There is no pre-made function call this, but you can take a look at how predict gets the action from the policy. PPO2 also has self.value function with same parameters as self.step, so you should be able to replicate it inside predict function. Make sure you feed in right hidden state state, though.
Thank you for pointing those out!
What does the "hidden state state" refer to? I had it run with vectorized environment of 4 and observed it had a shape of (4,512). Is it an array for the tensorflow session to run?
I have this function that I added to the ActorCriticRLModel class and it seems to work.
Does it feed the right hidden state state?
def predict_value(self, observation, state=None, mask=None):
if state is None:
state = self.initial_state
if mask is None:
mask = [False for _ in range(self.n_envs)]

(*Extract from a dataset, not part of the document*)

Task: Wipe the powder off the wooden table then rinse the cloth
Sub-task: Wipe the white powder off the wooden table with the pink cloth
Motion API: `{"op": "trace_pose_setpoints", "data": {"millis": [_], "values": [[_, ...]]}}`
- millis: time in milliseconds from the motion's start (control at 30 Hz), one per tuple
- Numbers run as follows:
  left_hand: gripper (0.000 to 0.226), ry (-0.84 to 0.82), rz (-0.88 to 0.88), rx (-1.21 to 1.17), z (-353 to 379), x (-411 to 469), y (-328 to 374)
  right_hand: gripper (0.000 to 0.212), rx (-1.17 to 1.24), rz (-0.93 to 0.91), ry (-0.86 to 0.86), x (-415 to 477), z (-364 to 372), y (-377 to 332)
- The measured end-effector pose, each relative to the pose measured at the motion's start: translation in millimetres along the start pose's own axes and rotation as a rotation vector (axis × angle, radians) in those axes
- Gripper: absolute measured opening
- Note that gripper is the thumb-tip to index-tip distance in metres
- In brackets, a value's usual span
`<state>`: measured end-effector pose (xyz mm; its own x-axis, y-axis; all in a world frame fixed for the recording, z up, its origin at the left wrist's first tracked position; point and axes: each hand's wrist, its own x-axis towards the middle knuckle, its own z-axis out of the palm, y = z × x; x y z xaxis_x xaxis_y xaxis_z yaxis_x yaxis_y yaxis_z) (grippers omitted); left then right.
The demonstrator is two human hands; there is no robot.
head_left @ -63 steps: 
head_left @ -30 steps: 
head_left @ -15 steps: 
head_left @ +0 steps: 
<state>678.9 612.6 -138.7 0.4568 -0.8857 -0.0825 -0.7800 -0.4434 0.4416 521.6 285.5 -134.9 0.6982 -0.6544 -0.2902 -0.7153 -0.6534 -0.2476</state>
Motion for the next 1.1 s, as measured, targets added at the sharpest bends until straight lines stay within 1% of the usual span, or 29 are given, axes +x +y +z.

observation = np.array(observation)
observation = observation.reshape((-1,) + self.observation_space.shape)
value=self.value(observation, state, mask)
return value
You are welcome :).
state is the hidden state of recurrent network. In the code you are feeding in the right one, but I was referring to the order of calling these functions. E.g:
# Pseudo-codeish, not correct calls
action, state = model.predict(obs, state, ...)
value, state = model.predict_value(obs, state, ...)
Note that predict_value would receive different state than predict did. You must feed in the same state to both functions. For the next observation you can use the new state from either call.
Ok, that makes sense. Thank you so much for your help!